Exercise
Please transcribe exactly, and only, the lines of the data below between the line holding "purple trowel with" and the line holding "left hand: (0, +4, +5) cm, 6 cm away", inclusive.

Record excerpts
☆ ☆ ☆ ☆ ☆ ☆ ☆

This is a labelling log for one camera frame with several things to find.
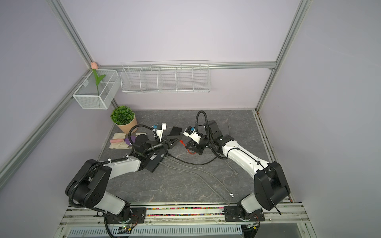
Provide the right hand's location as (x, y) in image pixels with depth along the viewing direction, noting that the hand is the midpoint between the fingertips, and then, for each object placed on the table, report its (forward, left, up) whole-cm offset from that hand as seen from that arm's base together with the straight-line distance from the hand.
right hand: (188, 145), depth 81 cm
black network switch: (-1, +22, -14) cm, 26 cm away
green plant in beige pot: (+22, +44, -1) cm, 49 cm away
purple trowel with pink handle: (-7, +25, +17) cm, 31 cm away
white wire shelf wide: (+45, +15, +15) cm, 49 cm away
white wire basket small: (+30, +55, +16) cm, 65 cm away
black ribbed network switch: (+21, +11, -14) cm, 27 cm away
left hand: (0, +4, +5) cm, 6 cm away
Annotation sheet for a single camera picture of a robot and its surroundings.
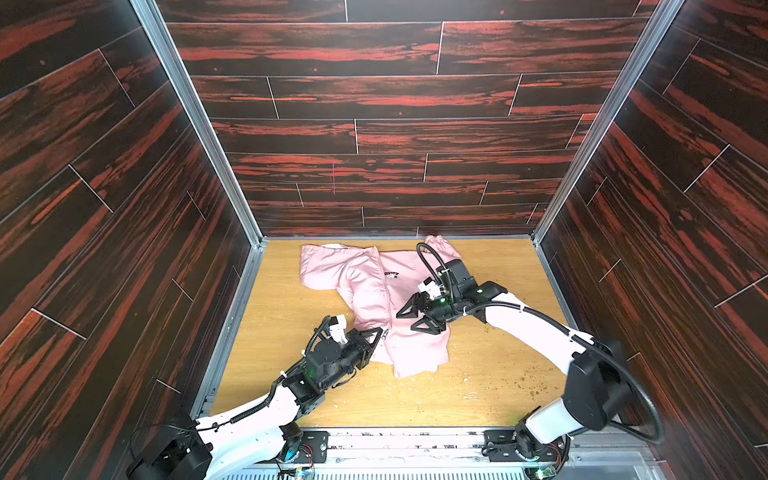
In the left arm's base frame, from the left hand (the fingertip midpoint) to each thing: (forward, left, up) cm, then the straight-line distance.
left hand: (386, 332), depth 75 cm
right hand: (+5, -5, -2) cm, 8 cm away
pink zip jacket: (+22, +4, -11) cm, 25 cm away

☆ ☆ ☆ ☆ ☆ ☆ ☆

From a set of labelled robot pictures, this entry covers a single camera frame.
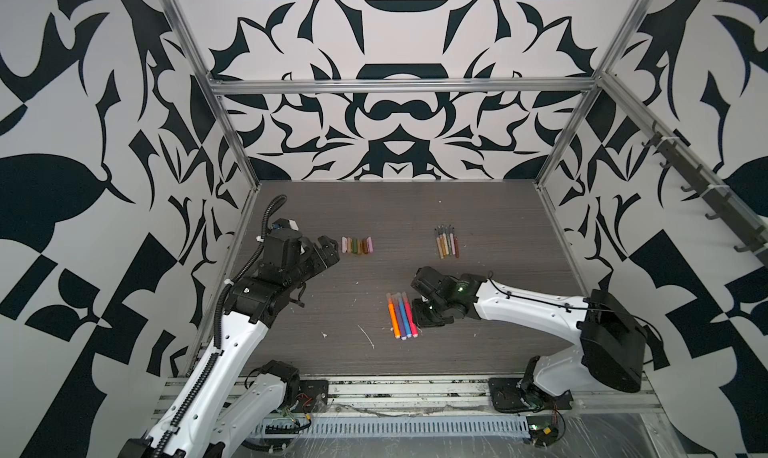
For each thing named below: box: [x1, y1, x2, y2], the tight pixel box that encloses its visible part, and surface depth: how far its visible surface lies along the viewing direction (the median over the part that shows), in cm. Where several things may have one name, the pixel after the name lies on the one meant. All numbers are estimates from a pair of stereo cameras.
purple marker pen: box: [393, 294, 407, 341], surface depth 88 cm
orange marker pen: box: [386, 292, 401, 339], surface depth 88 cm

☆ ☆ ☆ ☆ ☆ ☆ ☆

Worked solution
purple trowel with pink handle: (-7, +25, +17) cm, 31 cm away
white wire shelf wide: (+45, +15, +15) cm, 49 cm away
white wire basket small: (+30, +55, +16) cm, 65 cm away
black ribbed network switch: (+21, +11, -14) cm, 27 cm away
left hand: (0, +4, +5) cm, 6 cm away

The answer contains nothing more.